Want to know what crossed my mind this morning? God's not a pair of old, worn out sweatpants. God is a God of love, terrible and passionate love that will stop at no bounds. He is a God of fire and water, a God of justice and of mercy. A gentle God. An intense God. A lover God. A wild, and powerful, and relentless God. A holy God.

And I completely lost sight of that. Needless to say, I was humbled by this revelation, and I sat with Him talking and reading more about His incredible nature, listening to Him as He poured His devotion over me.

It's been hard for me recently. I'm a part of a school that disciples young people to go into life and become leaders in faith, leaders in ministry, leaders in integrity. We are now moving into a time where we will have 4 schools per year, and I have the wonderful privilege of staffing here. That means that I am a girls small group leader--I mentor and counsel and pray over and live for my girls as they are here. Last school, there were 9 girls in my group, and I was absolutely in rapture with the love that God gave me for them. I got to sit with them and hear their stories; stories of pain, of humiliation, of self-hurt and of abuse. I got to counsel them, to walk with them through memories and feelings and their own tortured thoughts, speaking God's light and life into them as we went.
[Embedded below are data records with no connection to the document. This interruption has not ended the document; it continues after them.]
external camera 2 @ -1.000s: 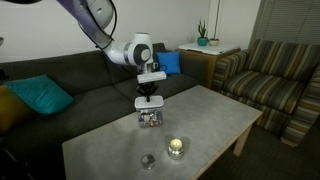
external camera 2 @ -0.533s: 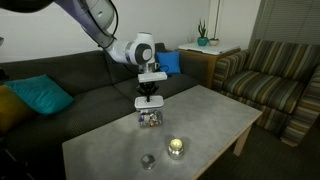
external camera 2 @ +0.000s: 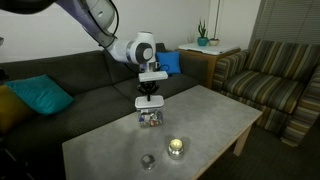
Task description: Press down on the white lid and remove the lid from the clear food container
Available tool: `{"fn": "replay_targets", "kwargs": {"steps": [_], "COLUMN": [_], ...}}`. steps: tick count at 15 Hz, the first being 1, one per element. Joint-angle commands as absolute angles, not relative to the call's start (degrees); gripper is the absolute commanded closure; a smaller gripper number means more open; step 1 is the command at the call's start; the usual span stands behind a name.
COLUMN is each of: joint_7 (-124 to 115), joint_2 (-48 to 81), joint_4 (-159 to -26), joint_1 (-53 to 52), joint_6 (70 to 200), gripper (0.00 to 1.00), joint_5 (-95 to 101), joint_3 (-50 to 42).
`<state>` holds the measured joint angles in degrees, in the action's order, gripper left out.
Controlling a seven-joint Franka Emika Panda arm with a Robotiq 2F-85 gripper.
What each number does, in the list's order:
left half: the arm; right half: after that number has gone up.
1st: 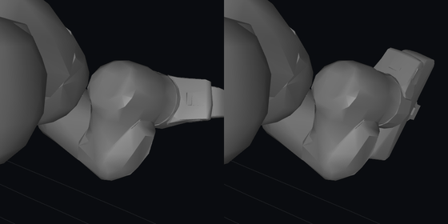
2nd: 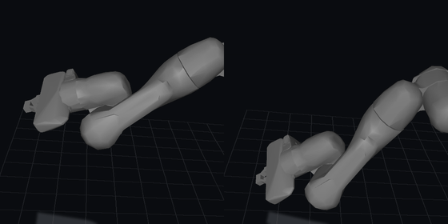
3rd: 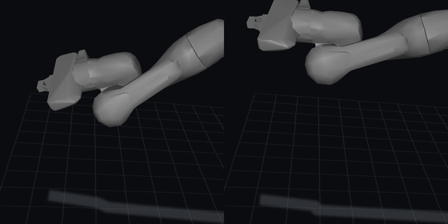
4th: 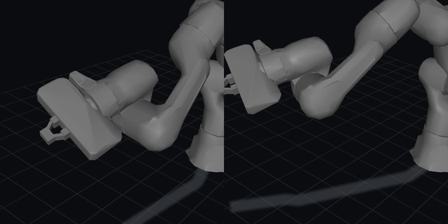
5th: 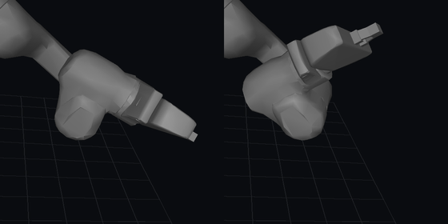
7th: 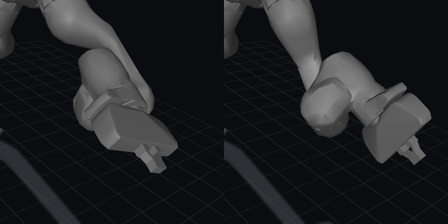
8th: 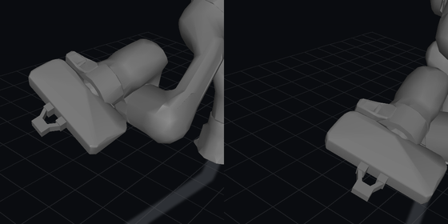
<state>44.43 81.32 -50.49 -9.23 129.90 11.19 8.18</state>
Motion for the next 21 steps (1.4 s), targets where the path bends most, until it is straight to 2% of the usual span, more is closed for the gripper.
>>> {"fn": "replay_targets", "kwargs": {"steps": [1,8,9,10,20,21], "joint_7": [45.6,45.7,45.8,45.8,46.3,46.4], "joint_2": [77.4,70.2,69.6,68.9,68.8,69.1], "joint_4": [-54.5,-60.7,-61.4,-62.4,-67.7,-67.8], "joint_1": [-8.9,-8.7,-8.6,-8.6,-7.9,-7.8], "joint_6": [131.6,133.7,134.2,134.6,138.6,138.5], "gripper": [1.00,1.00,0.74,0.73,0.03,0.01], "joint_5": [12.5,15.5,15.6,15.8,14.8,14.7], "joint_3": [7.7,7.2,7.3,7.4,8.3,8.3]}}
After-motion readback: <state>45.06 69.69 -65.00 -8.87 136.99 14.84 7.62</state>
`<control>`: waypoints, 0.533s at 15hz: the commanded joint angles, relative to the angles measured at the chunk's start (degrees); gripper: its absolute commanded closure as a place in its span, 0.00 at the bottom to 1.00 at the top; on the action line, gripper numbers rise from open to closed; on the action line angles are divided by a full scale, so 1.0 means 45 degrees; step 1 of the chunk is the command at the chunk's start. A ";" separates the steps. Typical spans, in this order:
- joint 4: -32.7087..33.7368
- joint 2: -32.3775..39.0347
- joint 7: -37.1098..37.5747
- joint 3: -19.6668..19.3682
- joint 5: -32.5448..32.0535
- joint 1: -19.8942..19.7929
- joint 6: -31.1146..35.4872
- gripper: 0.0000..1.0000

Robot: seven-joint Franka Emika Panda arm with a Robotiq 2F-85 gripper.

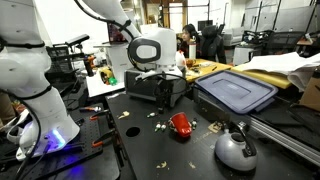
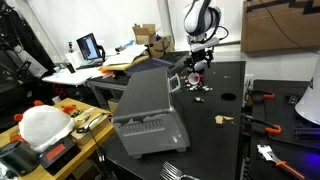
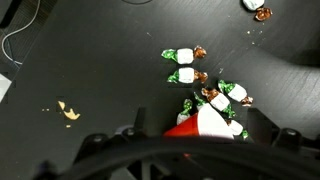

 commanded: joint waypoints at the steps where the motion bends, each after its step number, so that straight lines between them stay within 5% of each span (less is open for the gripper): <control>1: -0.0451 -0.0465 0.0615 -0.0096 -0.0910 0.0269 0.0248 0.00; 8: -0.0503 -0.0069 0.1950 -0.0187 -0.2915 0.0657 0.1197 0.00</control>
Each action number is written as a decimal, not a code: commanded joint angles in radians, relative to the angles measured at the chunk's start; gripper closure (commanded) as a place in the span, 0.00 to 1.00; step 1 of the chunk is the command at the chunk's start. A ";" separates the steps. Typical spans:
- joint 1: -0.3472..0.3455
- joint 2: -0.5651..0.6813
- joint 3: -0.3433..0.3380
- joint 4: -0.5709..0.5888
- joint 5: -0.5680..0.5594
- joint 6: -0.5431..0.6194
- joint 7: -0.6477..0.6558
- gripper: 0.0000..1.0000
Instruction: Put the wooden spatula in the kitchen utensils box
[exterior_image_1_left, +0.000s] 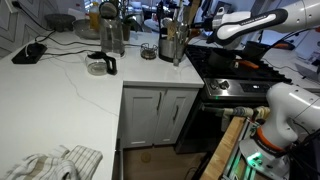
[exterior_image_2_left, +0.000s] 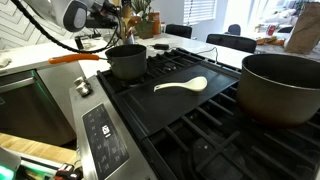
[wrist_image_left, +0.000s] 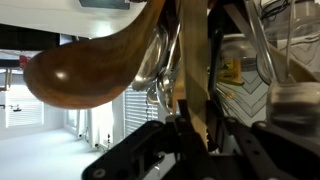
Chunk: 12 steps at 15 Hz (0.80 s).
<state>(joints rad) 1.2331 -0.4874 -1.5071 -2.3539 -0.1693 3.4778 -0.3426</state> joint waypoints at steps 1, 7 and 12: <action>0.018 -0.015 -0.035 0.015 -0.029 -0.052 0.023 0.94; -0.024 0.005 0.017 0.034 -0.013 -0.134 0.044 0.29; -0.204 0.057 0.248 0.047 0.008 -0.331 0.083 0.00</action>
<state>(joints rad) 1.1591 -0.4789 -1.3984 -2.3127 -0.1685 3.2704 -0.2980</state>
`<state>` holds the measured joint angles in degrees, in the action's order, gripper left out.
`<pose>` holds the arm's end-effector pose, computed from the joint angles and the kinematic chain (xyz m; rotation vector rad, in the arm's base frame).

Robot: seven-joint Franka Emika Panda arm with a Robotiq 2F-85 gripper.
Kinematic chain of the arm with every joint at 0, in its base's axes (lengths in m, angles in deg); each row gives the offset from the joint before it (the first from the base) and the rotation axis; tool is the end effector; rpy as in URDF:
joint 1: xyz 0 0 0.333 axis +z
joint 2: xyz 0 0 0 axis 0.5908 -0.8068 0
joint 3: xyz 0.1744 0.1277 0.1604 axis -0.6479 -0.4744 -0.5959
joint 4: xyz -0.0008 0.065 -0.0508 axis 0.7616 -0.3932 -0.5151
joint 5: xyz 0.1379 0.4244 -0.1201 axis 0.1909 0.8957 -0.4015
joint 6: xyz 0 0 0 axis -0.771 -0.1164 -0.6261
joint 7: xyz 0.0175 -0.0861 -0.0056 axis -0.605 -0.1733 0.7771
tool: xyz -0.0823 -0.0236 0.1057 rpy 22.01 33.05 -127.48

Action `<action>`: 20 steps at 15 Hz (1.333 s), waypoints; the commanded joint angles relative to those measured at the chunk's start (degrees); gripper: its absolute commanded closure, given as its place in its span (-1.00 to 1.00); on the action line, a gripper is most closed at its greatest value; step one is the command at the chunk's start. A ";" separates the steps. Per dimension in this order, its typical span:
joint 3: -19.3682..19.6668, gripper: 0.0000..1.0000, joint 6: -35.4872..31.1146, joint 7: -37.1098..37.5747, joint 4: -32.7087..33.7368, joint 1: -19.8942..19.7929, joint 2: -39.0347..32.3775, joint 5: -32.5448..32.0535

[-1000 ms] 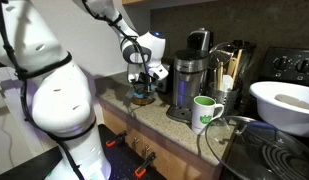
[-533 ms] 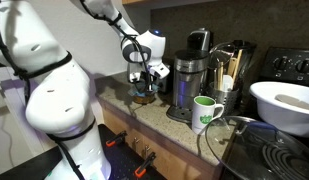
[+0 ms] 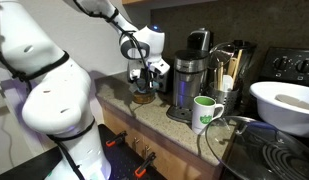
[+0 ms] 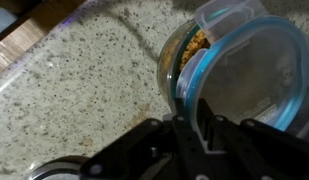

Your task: Remove the lid from the bowl

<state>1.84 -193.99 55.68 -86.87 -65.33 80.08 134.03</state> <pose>0.4468 0.0286 0.2097 -2.6048 0.8787 -0.1557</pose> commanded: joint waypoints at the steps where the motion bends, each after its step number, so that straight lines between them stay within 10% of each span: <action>1: -0.73 0.92 5.76 -2.25 0.03 -1.59 6.40 2.59; 13: 7.52 0.92 27.43 -1.77 -0.51 -1.26 29.50 -0.17; 20: 10.79 0.92 26.58 -2.61 -0.32 -0.42 35.99 0.66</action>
<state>12.51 -167.39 55.08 -86.81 -65.76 114.22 133.84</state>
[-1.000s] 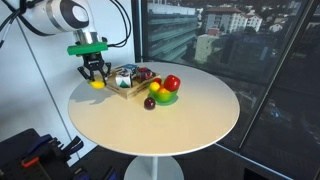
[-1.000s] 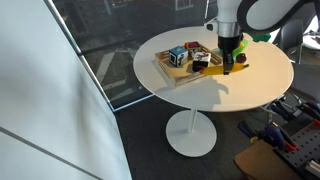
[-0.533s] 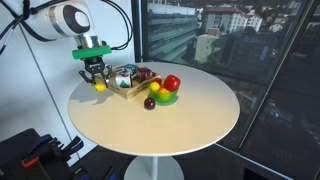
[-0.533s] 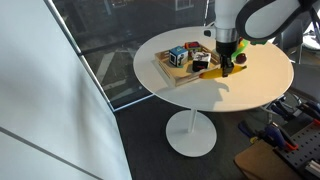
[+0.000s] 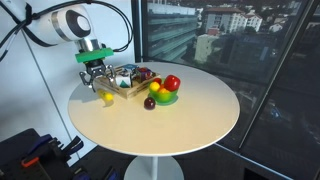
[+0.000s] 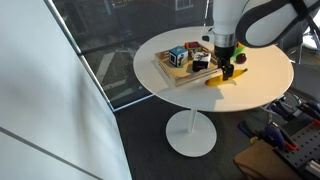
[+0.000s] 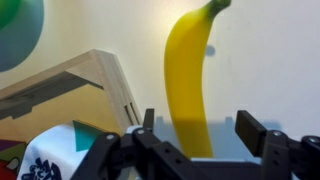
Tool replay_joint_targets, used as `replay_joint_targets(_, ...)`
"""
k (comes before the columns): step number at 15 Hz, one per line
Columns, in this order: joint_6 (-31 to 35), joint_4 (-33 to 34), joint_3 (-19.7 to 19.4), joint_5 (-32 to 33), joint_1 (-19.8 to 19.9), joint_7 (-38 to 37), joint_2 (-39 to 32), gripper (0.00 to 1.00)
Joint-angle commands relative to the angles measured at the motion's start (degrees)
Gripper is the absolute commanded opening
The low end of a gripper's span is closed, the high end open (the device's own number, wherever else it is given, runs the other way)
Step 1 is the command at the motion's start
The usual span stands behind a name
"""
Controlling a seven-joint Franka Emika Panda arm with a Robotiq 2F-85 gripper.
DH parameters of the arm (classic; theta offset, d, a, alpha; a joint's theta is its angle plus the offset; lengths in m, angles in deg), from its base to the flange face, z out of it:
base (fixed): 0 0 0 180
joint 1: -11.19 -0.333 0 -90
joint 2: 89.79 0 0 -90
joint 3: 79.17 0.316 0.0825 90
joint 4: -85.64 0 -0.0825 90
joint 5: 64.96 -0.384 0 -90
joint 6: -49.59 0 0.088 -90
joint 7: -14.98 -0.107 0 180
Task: Move the banana from the tray to the table
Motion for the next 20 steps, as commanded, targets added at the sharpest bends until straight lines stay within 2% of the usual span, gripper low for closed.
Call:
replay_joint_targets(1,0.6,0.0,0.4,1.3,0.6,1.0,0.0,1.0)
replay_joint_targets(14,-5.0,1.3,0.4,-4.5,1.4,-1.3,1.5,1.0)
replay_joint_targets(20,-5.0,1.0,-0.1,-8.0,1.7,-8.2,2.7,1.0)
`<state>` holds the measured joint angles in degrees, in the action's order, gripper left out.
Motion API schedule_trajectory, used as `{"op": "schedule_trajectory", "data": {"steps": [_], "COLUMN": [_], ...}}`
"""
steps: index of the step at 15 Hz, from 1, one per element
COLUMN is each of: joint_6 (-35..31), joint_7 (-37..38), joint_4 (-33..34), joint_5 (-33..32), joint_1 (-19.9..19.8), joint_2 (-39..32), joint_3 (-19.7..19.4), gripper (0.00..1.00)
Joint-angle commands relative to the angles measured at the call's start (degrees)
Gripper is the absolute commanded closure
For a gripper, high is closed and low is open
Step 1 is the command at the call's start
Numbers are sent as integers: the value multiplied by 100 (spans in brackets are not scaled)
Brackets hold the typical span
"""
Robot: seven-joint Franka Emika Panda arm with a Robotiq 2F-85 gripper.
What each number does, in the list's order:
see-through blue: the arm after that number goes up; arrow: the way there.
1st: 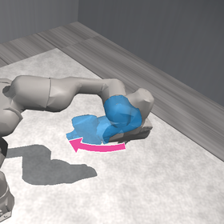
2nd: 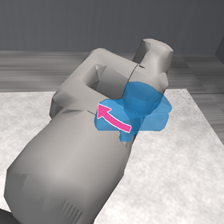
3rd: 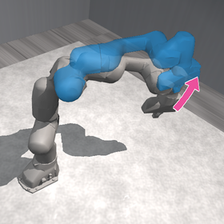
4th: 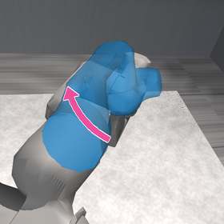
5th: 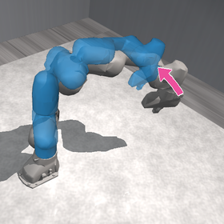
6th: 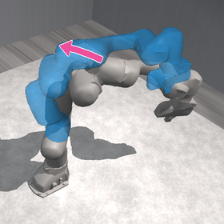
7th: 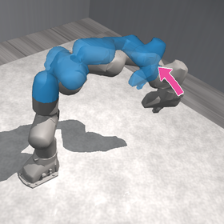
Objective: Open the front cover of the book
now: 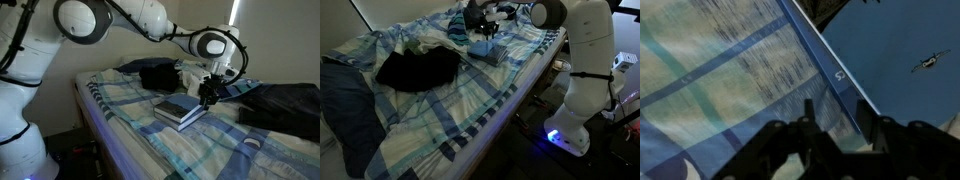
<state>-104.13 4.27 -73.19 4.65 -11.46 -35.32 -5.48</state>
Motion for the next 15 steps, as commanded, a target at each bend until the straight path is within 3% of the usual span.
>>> {"op": "schedule_trajectory", "data": {"steps": [1,2,6,10,15], "joint_6": [243,258,314,343,363], "joint_7": [257,265,247,220,191], "joint_4": [370,382,366,317,239], "joint_5": [206,228,257,253,219], "joint_1": [-76,-89,-79,-46,25], "joint_2": [-194,-215,-247,-207,-139], "joint_3": [-25,-22,4,33,50], "gripper": [83,92,98,92,92]}}
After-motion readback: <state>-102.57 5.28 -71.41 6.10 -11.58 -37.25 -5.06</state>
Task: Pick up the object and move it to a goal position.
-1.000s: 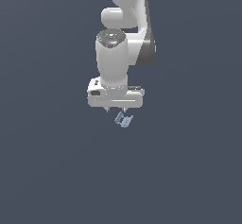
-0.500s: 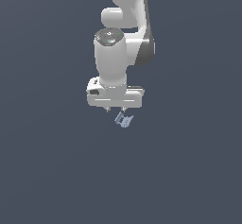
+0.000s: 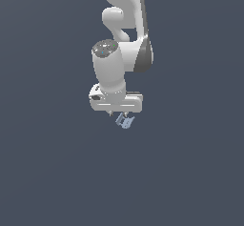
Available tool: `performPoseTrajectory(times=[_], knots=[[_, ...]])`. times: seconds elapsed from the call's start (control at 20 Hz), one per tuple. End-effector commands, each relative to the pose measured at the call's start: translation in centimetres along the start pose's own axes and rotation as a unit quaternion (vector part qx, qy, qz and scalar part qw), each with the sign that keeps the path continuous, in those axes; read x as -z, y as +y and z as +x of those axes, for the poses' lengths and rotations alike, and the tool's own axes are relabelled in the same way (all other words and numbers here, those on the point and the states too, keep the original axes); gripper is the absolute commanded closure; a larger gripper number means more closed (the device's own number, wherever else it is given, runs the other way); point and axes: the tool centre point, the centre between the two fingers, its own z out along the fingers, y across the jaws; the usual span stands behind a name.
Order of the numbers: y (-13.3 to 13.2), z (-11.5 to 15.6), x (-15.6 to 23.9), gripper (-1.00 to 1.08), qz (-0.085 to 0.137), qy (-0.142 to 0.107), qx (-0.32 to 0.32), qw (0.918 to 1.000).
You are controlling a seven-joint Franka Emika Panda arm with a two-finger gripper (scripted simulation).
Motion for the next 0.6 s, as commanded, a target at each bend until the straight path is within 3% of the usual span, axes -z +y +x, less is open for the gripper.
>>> performPoseTrajectory(times=[0.0,0.55], knots=[[0.1,-0.4,-1.3,-0.20,0.015,0.002,-0.019,0.9997],[1.5,-3.3,-7.7,-0.20,0.075,0.012,-0.140,0.9872]])
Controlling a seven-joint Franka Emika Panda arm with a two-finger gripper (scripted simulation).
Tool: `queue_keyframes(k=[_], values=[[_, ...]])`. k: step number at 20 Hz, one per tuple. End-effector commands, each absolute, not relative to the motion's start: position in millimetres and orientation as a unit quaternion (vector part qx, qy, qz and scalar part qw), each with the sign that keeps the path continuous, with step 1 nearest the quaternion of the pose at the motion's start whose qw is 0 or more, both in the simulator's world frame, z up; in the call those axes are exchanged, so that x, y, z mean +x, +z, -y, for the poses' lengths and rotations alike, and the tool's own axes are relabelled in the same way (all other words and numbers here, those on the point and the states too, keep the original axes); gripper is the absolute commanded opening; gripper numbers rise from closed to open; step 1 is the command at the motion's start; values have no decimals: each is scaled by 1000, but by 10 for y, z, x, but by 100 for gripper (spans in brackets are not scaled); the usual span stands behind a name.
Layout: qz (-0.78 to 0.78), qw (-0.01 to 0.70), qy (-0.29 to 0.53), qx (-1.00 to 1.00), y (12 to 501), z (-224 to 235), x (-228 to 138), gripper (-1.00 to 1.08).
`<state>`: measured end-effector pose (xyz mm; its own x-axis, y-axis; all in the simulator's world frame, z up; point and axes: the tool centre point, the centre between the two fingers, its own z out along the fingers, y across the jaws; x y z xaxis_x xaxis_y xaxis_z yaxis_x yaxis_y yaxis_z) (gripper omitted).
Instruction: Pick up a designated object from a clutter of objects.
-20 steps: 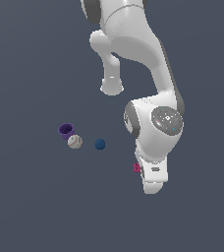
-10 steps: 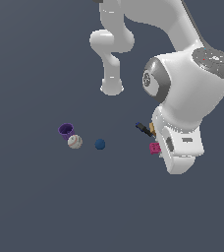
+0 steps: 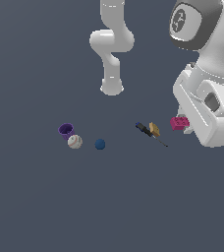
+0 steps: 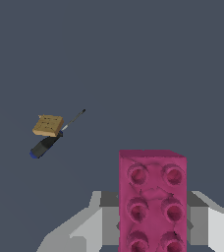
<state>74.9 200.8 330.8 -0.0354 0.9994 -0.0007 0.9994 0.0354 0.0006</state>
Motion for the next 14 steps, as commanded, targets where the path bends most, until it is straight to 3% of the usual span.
queue_keyframes(k=[1, 14], values=[[-719, 0, 0, 695, 3518, -2080, 711, -100], [-718, 0, 0, 696, 3952, -2241, 662, -100]])
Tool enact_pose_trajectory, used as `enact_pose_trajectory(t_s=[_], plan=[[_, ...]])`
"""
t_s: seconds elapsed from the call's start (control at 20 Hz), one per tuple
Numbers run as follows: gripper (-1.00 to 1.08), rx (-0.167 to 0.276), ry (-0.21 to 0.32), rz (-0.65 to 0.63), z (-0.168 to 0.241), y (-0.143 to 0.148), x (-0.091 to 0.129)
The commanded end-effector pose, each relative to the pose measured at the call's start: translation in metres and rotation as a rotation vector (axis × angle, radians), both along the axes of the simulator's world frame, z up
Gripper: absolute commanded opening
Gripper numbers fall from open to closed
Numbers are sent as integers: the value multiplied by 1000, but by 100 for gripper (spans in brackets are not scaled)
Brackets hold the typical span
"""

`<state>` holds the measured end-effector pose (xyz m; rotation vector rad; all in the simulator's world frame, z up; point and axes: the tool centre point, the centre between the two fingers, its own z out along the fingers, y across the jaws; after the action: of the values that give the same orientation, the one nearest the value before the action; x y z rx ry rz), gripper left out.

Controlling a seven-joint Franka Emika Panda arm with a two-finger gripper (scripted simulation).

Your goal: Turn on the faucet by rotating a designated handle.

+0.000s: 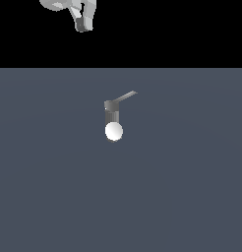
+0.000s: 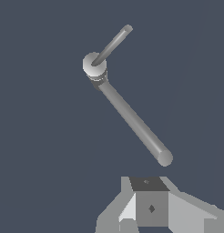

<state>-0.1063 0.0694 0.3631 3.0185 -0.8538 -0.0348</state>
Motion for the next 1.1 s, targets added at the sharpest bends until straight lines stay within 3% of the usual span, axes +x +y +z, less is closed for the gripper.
enact_pose_trajectory(t_s=[0.0, 0.55, 1.05], plan=[[-100, 1, -2, -62, -13, 0, 17], [-100, -2, -8, -336, -70, -14, 89], [-100, -9, -14, -614, -126, -50, 156]])
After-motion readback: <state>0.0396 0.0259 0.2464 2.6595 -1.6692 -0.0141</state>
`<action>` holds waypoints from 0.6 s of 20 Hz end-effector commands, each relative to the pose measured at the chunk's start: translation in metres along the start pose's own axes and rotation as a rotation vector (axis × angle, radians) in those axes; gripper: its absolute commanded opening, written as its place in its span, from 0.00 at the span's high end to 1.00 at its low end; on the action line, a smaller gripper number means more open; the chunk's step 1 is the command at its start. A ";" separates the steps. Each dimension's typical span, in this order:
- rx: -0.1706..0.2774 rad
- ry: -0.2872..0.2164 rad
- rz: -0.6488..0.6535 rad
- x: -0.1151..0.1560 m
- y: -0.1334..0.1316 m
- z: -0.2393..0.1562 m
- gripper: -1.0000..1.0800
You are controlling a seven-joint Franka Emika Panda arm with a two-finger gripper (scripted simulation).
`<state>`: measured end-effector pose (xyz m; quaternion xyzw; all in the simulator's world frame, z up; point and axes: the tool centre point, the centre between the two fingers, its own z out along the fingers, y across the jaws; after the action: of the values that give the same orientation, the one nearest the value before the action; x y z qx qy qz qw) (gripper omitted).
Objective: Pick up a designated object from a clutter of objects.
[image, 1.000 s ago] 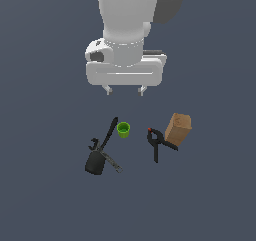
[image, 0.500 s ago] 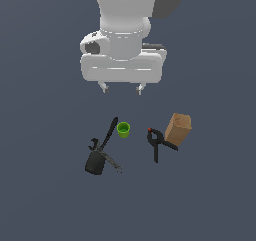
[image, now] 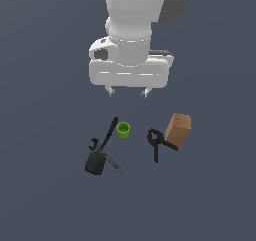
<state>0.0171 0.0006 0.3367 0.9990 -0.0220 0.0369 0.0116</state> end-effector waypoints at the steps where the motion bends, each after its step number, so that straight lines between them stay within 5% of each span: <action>1: 0.000 -0.004 0.009 0.001 -0.011 0.007 0.04; 12: 0.003 -0.029 0.081 -0.003 -0.095 0.058 0.04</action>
<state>0.0235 0.0801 0.2853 0.9980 -0.0568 0.0249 0.0091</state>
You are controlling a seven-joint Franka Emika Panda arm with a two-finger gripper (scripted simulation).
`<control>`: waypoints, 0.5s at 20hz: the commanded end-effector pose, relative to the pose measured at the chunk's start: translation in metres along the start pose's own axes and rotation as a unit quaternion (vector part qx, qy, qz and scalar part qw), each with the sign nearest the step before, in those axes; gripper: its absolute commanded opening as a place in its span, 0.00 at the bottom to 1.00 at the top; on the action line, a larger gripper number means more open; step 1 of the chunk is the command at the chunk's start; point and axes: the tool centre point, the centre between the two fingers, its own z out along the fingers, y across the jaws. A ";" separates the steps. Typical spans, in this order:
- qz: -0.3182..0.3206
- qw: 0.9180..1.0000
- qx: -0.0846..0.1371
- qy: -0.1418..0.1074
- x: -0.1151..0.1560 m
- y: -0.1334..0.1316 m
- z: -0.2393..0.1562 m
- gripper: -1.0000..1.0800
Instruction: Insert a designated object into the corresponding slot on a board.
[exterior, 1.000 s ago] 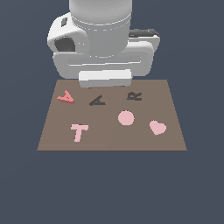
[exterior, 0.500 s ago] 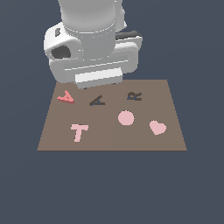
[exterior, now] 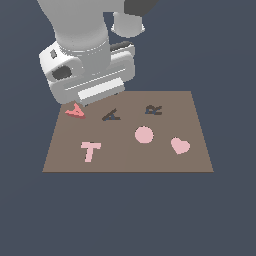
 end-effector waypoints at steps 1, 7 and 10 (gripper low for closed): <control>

I had the chance to chase after them as they bolted to the end of the dock and fell onto their knees, sobbing in the sheer pain of their circumstances. I had the freedom to pull them into my arms and hold them, tears slipping down my own face as I prayed for words, and if none came, I sat with them in silence, letting them cry it out as I held them, as Jesus held both of us in His presence.

And when those young women sat before me at the end of the school and I spoke to them about how they had impacted me, about how I had seen the change in them as they grew closer to God, I was so proud, so privileged to see them grin, their eyes glowing as they walked away with their heads held high in trust of the Father, in trust of His plan for them, in a new mindset of self-esteem and love.

I played a piece in a wild, incredible transformation. My girls left this space with a new breath in their lungs. They are changed for the better, and not by my doing. I was just a tool in this, and it's not over. They will continue to grow and flourish as they go on in life. 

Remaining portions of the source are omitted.